The algebraic relation d= 0.0056s2 +0.14s models the relation between a vehicle's stopping distance d, in metres and its speed s, in km/h.
a) What is the fastest you could drive and still be able to stop within 80m?
b) What is the stopping distance for a car traveling at 120 km/h?
Online "^" is used to indicate and exponent, e.g., x^2 = x squared. I assume only the s value is squared.
a. 80 = 0.0056(s^2) +0.14s
b. d= 0.0056(120^2) +0.14(120)
Solve for the unknown.
a) To find the maximum speed that still allows the vehicle to stop within 80m, we need to solve the equation for s when d is equal to 80.
0.0056s^2 + 0.14s = 80
Subtracting 80 from both sides of the equation gives:
0.0056s^2 + 0.14s - 80 = 0
This is a quadratic equation in standard form. To solve it, we can use the quadratic formula:
s = (-b ± √(b^2 - 4ac)) / (2a)
Plugging in the values of a, b, and c from the equation gives:
s = (-(0.14) ± √((0.14)^2 - 4(0.0056)(-80))) / (2(0.0056))
Simplifying further:
s = (-0.14 ± √(0.0196 + 0.1792)) / 0.0112
s = (-0.14 ± √0.1988) / 0.0112
s = (-0.14 ± 0.4456) / 0.0112
s ≈ (-0.5856) / 0.0112 or (0.3056) / 0.0112
s ≈ -52.32 or 27.32
Since speed cannot be negative, the maximum speed that still allows the vehicle to stop within 80m is approximately 27.32 km/h.
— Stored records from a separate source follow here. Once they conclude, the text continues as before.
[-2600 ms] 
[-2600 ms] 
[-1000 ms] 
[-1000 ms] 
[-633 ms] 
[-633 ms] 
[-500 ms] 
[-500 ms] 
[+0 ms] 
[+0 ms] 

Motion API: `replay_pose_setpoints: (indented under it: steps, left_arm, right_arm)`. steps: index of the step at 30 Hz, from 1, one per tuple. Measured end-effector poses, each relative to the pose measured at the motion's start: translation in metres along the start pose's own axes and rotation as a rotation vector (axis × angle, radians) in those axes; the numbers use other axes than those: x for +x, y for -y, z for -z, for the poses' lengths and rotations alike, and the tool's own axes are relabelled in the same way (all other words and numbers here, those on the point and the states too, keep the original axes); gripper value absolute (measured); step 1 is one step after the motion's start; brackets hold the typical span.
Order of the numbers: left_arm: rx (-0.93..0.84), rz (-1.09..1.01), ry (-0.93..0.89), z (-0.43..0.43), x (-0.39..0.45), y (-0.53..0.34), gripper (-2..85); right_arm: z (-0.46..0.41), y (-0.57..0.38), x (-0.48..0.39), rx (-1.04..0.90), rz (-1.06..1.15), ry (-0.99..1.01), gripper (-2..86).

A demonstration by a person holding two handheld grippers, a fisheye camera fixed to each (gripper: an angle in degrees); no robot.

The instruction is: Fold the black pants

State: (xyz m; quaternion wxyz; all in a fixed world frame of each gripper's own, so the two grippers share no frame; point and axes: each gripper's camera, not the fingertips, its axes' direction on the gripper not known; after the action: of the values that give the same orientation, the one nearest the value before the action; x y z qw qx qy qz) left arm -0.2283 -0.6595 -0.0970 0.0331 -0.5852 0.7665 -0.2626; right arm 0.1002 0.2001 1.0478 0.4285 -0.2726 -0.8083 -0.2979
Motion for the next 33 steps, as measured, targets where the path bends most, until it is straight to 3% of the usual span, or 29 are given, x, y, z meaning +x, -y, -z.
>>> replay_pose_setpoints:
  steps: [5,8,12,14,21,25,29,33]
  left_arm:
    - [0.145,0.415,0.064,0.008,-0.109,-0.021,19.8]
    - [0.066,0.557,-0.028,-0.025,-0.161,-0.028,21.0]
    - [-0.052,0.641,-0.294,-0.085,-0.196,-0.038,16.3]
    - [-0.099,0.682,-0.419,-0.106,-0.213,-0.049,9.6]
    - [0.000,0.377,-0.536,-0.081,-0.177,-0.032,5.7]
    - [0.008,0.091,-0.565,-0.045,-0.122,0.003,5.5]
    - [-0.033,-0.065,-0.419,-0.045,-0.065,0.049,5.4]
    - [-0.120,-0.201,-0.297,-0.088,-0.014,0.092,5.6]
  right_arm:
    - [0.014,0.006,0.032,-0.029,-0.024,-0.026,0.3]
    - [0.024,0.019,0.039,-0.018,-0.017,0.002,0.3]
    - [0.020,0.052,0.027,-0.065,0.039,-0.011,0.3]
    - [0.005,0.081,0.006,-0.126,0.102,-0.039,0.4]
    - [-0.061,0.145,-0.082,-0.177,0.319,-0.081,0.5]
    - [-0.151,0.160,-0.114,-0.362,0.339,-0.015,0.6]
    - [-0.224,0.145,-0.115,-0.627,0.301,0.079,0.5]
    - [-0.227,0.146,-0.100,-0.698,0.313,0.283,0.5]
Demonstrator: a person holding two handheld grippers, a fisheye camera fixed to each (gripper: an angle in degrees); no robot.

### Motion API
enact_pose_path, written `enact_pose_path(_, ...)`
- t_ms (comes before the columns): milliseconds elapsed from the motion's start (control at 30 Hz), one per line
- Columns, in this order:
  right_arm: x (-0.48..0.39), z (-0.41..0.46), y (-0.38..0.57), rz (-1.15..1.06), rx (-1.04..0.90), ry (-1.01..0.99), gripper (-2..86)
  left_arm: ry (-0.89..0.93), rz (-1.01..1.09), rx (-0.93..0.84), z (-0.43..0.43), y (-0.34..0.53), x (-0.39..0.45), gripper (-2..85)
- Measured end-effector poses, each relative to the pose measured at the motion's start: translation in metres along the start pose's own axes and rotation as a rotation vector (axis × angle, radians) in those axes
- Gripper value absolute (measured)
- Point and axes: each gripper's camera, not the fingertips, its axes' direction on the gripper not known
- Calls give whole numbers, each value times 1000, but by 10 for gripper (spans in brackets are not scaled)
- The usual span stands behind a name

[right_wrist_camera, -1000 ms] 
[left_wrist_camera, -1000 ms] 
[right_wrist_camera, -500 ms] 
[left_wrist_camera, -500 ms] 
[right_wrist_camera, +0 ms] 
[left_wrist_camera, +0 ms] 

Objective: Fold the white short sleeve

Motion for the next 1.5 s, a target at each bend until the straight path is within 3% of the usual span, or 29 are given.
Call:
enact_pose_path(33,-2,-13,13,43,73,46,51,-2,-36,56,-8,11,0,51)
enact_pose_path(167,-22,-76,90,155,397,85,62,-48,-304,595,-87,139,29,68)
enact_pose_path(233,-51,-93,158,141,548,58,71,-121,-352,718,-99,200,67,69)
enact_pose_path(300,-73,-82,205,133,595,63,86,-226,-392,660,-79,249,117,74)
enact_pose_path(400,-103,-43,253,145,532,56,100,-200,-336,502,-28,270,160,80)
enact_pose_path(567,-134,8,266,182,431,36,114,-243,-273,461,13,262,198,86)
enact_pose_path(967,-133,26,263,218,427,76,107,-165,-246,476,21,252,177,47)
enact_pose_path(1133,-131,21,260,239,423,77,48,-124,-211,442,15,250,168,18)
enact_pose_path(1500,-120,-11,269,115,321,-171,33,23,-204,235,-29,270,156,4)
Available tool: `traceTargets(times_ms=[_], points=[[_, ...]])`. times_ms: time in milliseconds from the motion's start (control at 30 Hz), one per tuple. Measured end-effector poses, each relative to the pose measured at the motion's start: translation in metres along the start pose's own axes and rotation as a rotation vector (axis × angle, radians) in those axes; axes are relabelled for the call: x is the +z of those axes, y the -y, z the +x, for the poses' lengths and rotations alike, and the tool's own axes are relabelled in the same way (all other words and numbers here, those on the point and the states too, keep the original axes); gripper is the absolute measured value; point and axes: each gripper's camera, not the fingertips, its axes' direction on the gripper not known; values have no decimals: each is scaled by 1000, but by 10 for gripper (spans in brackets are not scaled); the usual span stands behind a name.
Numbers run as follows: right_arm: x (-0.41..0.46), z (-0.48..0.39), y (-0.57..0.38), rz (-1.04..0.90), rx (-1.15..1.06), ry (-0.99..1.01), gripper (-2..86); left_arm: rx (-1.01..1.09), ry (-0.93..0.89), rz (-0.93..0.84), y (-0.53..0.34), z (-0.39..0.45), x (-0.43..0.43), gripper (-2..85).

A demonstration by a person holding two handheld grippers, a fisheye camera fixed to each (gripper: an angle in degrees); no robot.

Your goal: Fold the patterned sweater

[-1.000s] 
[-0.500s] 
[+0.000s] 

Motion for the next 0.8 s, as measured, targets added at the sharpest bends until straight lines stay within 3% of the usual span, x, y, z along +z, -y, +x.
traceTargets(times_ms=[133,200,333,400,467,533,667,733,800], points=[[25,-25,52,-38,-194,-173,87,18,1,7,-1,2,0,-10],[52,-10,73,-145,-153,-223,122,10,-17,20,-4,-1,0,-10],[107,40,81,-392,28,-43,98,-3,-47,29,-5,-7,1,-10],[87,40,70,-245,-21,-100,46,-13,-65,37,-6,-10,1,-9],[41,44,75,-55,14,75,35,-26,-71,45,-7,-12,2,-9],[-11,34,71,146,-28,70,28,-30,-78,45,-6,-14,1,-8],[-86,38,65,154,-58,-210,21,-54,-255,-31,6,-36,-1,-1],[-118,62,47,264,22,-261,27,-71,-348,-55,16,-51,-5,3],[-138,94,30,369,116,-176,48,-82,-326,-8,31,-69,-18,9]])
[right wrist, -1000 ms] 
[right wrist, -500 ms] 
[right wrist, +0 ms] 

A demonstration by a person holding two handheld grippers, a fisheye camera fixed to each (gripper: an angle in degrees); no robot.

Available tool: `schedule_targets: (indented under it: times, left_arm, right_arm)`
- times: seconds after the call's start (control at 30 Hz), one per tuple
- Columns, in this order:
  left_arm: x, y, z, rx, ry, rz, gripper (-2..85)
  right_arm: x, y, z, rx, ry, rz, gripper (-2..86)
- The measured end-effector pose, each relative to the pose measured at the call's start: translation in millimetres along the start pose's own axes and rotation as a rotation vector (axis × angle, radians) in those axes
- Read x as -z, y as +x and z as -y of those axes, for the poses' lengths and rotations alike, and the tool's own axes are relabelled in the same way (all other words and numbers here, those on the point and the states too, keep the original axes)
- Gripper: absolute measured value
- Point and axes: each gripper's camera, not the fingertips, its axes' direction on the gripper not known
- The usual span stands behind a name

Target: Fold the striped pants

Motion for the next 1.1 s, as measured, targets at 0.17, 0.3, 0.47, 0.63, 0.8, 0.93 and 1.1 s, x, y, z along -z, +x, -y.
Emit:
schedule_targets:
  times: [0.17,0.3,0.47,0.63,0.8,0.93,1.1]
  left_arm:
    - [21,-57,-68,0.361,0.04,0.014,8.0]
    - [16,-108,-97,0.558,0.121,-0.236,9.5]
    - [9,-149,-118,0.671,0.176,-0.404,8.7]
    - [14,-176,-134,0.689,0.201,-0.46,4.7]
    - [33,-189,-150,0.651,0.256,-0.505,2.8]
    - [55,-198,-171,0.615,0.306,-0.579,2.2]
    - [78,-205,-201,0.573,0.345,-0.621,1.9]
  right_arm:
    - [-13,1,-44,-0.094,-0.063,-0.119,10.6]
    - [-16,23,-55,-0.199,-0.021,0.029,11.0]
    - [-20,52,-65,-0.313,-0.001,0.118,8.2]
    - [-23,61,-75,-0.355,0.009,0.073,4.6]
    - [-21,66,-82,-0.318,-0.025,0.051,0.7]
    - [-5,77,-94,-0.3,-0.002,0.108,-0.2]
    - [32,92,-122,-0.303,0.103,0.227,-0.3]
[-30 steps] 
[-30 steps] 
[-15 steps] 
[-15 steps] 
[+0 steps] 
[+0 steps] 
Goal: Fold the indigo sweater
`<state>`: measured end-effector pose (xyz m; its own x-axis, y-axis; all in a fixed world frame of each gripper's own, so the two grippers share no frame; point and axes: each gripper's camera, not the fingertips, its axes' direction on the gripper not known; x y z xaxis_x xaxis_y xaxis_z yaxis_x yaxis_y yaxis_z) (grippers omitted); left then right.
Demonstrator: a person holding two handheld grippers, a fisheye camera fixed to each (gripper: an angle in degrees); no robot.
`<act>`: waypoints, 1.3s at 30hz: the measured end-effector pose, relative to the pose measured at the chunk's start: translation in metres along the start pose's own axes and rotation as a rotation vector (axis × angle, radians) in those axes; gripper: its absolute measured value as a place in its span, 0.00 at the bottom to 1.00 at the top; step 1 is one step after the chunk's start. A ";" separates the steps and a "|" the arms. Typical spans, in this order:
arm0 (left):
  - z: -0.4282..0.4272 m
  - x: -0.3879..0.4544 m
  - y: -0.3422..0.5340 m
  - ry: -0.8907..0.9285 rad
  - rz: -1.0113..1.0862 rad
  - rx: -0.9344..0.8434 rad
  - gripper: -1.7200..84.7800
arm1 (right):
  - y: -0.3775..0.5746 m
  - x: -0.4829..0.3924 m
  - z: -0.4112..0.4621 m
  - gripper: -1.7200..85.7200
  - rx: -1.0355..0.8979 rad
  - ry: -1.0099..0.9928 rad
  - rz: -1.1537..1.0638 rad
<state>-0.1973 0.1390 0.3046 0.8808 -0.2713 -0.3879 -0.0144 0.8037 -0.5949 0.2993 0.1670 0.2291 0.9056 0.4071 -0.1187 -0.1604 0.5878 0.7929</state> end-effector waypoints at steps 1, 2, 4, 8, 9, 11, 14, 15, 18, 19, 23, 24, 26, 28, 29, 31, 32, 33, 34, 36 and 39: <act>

b) To find the stopping distance for a car traveling at 120 km/h, we can plug in s = 120 into the original equation:
d = 0.0056(120)^2 + 0.14(120)
Simplifying:
d = 0.0056(14400) + 16.8
d = 80.64 + 16.8
d ≈ 97.44 m
The stopping distance for a car traveling at 120 km/h is approximately 97.44 meters.
To find the answers to these questions, we need to use the given algebraic relation: d = 0.0056s^2 + 0.14s, where d is the stopping distance in meters and s is the speed in km/h.
a) We want to find the fastest speed at which we can still stop within 80m. To do this, we need to solve the equation for s when d is equal to 80.
Setting d = 80 in the equation, we get:
80 = 0.0056s^2 + 0.14s
To solve this quadratic equation, we can either factorize it or use the quadratic formula. Let's use the quadratic formula:
The quadratic formula states that for an equation in the form ax^2 + bx + c = 0, the solutions for x are given by:
x = (-b ± √(b^2 - 4ac)) / (2a)
Applying this formula to our equation, we have:
s = (-0.14 ± √(0.14^2 - 4(0.0056)(-80))) / (2(0.0056))
Calculating the values inside the square root, we get:
s = (-0.14 ± √(0.0196 + 1.792)) / 0.0112
s = (-0.14 ± √1.8116) / 0.0112
Taking the square root, we get:
s = (-0.14 ± 1.346) / 0.0112
Now, we have two possible values for s:
s = (-0.14 + 1.346) / 0.0112 ≈ 110.18 km/h
s = (-0.14 - 1.346) / 0.0112 ≈ -129.46 km/h
Since we cannot have negative speed in this context, the fastest we can drive and still be able to stop within 80m is approximately 110.18 km/h.
b) To find the stopping distance for a car traveling at 120 km/h, we need to plug the speed value into the given equation.
Using s = 120 km/h in the equation, we have:
d = 0.0056(120)^2 + 0.14(120)
Calculating the values, we get:
d = 0.0056(14400) + 16.8
d = 80.64 + 16.8
d = 97.44 meters
Therefore, the stopping distance for a car traveling at 120 km/h is approximately 97.44 meters.